Which of the lines below contain the string "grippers"? Copy each one.
[Start of Attachment]
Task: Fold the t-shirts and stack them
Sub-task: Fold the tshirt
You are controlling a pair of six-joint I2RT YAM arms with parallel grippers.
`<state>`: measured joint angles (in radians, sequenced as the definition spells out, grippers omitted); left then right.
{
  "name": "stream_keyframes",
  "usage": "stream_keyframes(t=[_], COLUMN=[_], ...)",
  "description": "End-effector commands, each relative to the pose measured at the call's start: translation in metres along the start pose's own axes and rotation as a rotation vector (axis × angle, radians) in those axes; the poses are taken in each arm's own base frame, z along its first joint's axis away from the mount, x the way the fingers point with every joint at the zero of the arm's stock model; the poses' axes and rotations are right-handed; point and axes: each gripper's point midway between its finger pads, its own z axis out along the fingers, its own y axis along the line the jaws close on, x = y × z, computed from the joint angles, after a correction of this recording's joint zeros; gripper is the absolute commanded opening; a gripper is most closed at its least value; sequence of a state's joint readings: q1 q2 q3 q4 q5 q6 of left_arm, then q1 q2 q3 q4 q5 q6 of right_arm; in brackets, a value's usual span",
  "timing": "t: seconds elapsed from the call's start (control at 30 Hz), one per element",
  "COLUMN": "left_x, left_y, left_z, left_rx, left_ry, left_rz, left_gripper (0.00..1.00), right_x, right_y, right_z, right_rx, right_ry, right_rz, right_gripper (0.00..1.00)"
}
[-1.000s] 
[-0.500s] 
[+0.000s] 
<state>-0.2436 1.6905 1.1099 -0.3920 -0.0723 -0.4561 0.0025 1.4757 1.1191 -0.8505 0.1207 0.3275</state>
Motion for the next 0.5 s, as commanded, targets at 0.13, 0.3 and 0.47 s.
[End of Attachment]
EXERCISE ANSWER
You are controlling a pair of six-joint I2RT YAM arms with parallel grippers.
`<state>`: measured joint angles (in radians, sequenced as the definition spells out, grippers omitted); left then right.

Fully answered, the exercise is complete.